Our Florida readers might remember that last week we discussed how important it is for people who are divorcing to carefully consider how retirement assets are being divided.
Retirement accounts are one way that people can help to ensure that they have long-term security when they are ready to stop working. These accounts require contributions to be made, so people with retirement accounts have invested in those accounts. With that in mind, it is important for our readers who are facing divorce to understand some basic points about retirement accounts prior to the division process.
There are two basic types of retirement accounts. One of these is the employer sponsored retirement account, which is usually a 401(k). In a 401(k), employers can match your contributions up to a specific amount. The other is an individual-sponsored retirement account, which is usually an IRA. The IRA can be a traditional IRA or a Roth IRA.
In both of these basic types, there are some important points to remember. One point is that you might incur fees if you opt to take the money out of the retirement account early.

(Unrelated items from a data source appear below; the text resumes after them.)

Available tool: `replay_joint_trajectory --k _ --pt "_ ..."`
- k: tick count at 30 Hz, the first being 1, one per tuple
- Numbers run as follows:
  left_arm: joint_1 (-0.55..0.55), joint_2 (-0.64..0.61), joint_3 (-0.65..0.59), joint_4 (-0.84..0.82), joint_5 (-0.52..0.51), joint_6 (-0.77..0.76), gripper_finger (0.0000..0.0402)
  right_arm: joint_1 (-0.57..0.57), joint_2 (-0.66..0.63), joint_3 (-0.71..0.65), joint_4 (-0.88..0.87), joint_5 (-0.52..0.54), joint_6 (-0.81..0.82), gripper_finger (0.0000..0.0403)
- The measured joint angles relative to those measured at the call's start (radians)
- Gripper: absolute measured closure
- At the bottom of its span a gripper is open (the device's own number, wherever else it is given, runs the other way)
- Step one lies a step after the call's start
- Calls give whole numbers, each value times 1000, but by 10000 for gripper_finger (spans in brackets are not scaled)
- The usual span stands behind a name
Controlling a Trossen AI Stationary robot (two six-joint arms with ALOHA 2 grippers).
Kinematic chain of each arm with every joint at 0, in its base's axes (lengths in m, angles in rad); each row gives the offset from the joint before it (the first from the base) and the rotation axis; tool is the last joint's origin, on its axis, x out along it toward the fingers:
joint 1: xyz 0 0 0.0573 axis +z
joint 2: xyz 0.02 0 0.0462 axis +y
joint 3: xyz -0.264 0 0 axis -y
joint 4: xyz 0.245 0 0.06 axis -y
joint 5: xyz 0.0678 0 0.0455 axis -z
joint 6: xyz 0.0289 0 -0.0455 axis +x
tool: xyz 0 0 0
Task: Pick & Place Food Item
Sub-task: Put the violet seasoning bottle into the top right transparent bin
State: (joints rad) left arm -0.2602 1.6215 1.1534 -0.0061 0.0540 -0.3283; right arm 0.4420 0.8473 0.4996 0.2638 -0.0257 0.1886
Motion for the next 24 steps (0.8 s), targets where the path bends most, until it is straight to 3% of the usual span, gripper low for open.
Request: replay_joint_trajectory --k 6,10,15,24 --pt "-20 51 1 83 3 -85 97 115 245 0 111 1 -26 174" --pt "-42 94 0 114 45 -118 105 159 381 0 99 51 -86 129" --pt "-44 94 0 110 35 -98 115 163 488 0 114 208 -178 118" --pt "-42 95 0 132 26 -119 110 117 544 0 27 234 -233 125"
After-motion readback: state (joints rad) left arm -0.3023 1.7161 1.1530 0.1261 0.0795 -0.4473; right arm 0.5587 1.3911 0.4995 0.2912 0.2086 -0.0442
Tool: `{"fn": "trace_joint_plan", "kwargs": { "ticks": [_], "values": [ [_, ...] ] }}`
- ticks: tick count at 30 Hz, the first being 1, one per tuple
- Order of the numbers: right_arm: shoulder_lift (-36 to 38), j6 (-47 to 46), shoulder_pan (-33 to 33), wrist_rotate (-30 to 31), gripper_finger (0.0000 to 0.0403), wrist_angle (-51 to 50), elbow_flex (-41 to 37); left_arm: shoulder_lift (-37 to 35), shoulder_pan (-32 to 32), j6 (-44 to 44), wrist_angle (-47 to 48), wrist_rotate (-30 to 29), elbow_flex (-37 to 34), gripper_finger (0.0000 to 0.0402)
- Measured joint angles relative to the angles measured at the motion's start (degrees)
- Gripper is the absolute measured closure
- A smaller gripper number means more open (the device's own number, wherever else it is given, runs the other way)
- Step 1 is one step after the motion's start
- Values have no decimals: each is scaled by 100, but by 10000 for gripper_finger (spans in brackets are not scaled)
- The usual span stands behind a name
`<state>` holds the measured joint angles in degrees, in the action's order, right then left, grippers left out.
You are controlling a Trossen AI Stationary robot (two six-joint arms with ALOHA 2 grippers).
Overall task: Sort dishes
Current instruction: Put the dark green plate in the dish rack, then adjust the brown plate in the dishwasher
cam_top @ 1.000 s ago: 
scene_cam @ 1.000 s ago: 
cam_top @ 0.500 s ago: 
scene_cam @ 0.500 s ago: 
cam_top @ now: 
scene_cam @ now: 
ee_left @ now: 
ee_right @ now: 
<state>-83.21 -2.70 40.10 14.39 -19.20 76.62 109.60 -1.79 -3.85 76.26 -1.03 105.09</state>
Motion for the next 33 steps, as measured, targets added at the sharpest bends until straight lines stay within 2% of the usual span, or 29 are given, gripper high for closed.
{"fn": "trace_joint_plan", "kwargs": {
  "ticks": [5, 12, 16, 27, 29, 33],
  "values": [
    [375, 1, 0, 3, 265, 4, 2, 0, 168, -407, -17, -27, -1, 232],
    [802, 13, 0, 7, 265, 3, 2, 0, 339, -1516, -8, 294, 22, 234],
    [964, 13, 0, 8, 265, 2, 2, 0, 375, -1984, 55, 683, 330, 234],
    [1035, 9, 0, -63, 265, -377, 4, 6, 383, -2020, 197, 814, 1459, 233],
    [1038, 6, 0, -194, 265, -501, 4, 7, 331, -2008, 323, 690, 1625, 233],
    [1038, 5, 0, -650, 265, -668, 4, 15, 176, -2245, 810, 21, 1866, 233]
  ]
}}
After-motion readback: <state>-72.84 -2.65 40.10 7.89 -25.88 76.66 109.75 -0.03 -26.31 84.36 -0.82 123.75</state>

There are some exceptions to the early withdrawal fees, so it is vital for you to understand those. If you are in the midst of a divorce, you should work to understand how withdrawing the money from those accounts might affect your divorce.
Another important consideration is that almost anything you do with a retirement account, including paying into it, can have tax implications. This is also true for a variety of other factors that have to do with dividing assets when you divorce, so make sure you understand how all of your actions and choices will affect you.